Carbon-carbon bond formation using yttrium(III) and the lanthanide elements

The synthesis and characterization of a series of yttrium and lanthanide complexes that incorporate the macrocyclic bis(amidophosphine) ligand PhP(CH2SiMe2NSiMe2CH2)(2)PPh, [P2N2], are described. The starting materials, {[P2N2]M}(2)(mu -Cl)(2), (M = Y, Sm, Ho, Yb, Lu), are prepared by the reaction of syn-Li-2(dioxane)[P2N2] with MCl3(THF)(3) in toluene. The reactivity of these complexes toward PhLi and other arylating agents is dependent on the size of the M3+ ion. M = Y and Ho undergo C-C bond formation reactions to give biphenyldiide compounds {[P2N2]M}(2){mu-eta (6):eta (6 ’)-(C6H5)(2)} and {[P2N2]Y}(2){mu-eta (6):eta (6 ’)-(C6H4-p-Ph)(2)} These have been structurally characterized and show the biphenyl dianion bridging two [P2N2]M fragments. These [P2N2]M fragments migrate over the bridging ligand’s pi -surface on the NMR time scale.
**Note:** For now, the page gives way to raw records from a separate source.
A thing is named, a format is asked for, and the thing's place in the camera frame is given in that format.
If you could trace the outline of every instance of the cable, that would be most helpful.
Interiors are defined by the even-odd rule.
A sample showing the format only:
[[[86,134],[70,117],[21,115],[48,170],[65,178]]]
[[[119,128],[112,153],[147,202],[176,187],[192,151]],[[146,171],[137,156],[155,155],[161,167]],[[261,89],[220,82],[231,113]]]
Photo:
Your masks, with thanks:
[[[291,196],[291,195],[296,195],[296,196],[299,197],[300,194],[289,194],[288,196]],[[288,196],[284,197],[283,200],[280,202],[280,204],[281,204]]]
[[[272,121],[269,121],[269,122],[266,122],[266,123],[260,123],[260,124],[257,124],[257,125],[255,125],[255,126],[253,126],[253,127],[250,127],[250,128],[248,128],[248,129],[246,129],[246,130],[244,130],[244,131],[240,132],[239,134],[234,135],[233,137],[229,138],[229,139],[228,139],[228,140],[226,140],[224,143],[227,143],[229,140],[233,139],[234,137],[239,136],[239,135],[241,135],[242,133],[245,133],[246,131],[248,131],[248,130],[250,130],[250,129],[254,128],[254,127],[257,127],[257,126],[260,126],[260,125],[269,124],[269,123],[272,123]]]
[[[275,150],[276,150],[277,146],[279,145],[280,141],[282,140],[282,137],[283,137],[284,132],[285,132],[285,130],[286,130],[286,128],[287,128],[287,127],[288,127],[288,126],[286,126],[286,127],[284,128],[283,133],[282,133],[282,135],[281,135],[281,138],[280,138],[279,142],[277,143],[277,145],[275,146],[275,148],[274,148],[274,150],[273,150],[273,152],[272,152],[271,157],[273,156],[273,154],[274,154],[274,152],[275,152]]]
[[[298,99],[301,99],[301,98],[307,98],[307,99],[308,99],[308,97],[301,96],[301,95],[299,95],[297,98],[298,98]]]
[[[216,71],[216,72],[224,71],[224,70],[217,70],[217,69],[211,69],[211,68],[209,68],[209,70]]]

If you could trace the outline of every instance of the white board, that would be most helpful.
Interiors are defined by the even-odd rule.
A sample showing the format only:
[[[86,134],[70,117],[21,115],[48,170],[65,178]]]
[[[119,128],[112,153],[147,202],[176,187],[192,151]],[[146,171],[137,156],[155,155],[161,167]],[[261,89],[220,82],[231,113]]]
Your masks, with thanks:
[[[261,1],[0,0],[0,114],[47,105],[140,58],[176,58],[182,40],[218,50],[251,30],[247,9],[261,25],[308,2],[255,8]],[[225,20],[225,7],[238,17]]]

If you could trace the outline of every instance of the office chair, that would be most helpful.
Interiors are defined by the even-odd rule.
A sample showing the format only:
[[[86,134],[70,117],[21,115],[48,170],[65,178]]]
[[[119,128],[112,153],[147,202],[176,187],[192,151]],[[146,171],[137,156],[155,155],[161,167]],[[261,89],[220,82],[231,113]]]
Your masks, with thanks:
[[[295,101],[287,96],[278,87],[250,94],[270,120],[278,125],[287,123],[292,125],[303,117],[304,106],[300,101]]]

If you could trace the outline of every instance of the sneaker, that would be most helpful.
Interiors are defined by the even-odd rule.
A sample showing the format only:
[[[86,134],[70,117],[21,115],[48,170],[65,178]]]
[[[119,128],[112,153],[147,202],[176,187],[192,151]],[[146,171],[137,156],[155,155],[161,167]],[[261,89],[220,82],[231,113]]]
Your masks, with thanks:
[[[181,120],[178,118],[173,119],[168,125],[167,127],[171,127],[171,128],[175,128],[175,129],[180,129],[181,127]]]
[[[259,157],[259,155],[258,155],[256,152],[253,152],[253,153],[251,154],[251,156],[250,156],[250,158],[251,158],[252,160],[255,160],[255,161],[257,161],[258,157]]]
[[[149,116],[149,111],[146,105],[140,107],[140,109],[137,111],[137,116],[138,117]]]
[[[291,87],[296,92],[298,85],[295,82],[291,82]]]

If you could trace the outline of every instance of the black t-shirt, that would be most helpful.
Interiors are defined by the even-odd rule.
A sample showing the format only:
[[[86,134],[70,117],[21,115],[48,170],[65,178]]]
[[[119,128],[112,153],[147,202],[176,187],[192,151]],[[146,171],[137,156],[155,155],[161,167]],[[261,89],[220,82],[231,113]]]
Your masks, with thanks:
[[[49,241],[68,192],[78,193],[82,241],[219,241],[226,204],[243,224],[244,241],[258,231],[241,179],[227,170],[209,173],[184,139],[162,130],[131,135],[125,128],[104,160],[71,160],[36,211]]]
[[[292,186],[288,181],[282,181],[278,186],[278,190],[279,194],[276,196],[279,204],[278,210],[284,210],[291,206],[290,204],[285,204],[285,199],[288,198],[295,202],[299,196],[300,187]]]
M = Yb yields the paramagnetic monophenyl derivative [P2N2]Yb-(C6H5), where the Yb center is coordinatively unsaturated and resides in a distorted square-pyramidal environment. M = Lu results in a mixture of "ate" complexes of the formulation "[P2N2]LuPh . LiCl", as evidenced by Li-7 NMR. However, the biphenyl product {[P2N2]Lu}(2)-{mu-eta (6):eta (6 ’)-(C6H5)(2)} can be synthesized via a reductive route. The presence of THF was found to be deleterious to the coupling reaction; in this case, the THF adduct [P2N2]Y(C6H4-p-Me)-(THF) was isolated and structurally characterized. The mechanism for the C-C bond formation reaction is described based on the isolation of these yttrium and lanthanide complexes.